■ EXERCISE DESCRIPTION: Each line of the data below that carries the word "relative" needs to be copied.

Records contained in a dataset:
== Segment start ==

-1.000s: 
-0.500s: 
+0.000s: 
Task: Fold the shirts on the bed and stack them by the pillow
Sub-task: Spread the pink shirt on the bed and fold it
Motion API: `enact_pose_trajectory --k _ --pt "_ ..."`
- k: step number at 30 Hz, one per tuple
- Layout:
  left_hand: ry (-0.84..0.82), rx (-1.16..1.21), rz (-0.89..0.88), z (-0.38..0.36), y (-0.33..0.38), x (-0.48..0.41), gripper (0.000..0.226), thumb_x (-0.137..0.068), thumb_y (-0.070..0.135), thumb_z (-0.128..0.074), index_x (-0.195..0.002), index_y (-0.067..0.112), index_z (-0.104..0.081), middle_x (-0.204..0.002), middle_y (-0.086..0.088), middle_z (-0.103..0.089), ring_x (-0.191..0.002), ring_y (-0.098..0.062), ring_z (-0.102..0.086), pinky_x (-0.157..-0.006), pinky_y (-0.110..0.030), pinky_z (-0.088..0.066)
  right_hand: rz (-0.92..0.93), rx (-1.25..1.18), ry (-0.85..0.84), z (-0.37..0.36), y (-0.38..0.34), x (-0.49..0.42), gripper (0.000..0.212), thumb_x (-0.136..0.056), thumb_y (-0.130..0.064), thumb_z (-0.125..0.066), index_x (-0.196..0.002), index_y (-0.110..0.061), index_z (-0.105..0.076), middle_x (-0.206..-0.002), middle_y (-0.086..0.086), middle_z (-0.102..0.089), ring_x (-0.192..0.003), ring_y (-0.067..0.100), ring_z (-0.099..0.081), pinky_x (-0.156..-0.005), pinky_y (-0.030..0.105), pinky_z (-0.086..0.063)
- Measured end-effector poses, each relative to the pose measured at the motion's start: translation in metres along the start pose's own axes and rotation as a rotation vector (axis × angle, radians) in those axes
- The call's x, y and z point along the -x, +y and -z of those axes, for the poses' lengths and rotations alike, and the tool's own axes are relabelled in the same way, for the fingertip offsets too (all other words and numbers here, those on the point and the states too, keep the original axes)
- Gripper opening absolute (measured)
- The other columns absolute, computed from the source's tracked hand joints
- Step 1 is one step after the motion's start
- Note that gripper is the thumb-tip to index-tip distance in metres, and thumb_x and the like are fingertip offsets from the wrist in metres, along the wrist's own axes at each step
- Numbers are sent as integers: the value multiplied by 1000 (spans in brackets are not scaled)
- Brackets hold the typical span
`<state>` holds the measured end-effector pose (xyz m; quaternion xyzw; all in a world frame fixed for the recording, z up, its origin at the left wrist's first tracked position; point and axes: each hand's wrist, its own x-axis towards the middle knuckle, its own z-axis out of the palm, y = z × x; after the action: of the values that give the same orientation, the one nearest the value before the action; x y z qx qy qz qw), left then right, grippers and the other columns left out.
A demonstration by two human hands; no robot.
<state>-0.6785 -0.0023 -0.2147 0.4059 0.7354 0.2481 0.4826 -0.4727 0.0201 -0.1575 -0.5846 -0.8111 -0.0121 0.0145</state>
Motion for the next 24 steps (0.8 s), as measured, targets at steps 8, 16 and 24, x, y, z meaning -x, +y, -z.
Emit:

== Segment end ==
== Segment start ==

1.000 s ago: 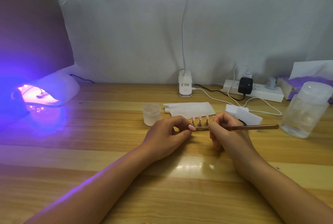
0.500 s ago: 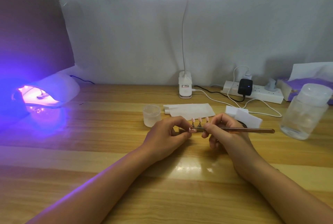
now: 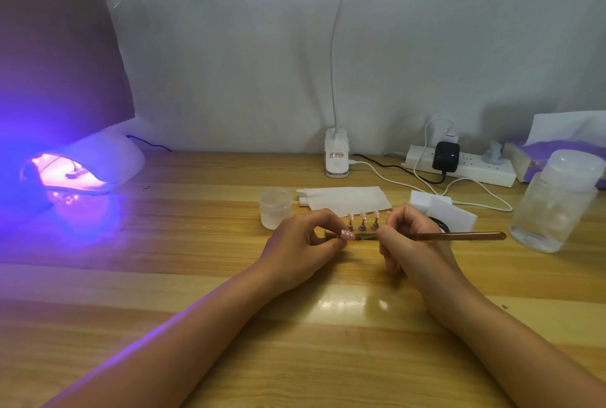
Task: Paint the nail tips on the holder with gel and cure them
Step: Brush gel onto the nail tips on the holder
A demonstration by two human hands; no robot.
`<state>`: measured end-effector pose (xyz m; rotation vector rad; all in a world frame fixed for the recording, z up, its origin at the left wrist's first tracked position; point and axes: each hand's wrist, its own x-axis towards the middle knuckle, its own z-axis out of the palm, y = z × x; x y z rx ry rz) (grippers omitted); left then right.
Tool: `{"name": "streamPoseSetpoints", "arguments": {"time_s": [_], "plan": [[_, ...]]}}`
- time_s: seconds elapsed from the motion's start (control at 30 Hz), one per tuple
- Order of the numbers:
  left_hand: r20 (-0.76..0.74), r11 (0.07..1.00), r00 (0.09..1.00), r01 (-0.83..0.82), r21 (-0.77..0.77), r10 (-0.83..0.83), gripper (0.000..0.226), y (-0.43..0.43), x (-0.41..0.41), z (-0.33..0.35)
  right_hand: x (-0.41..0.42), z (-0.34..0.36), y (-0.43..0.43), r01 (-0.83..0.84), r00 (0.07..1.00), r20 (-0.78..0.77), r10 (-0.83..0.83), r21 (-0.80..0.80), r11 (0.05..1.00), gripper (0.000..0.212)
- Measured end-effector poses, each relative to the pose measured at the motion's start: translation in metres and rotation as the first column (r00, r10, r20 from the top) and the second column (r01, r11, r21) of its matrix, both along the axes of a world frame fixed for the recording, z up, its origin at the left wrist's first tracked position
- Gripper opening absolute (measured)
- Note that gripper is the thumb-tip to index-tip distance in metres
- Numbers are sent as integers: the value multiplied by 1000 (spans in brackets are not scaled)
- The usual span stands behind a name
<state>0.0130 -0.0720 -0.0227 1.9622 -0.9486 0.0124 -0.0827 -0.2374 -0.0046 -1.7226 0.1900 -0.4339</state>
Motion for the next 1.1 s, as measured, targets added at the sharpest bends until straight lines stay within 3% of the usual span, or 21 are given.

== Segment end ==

■ EXERCISE RESPONSE:
- Measured end-effector poses, each relative to the pose measured at the motion's start: translation in metres along the start pose's own axes and rotation as a rotation vector (axis × angle, radians) in those axes
- Measured end-effector poses, each relative to the pose measured at the motion's start: translation in metres and rotation as the first column (r00, r10, r20 from the top) and the second column (r01, r11, r21) of its matrix, both along the axes of a world frame fixed for the recording, z up, its origin at the left wrist's first tracked position

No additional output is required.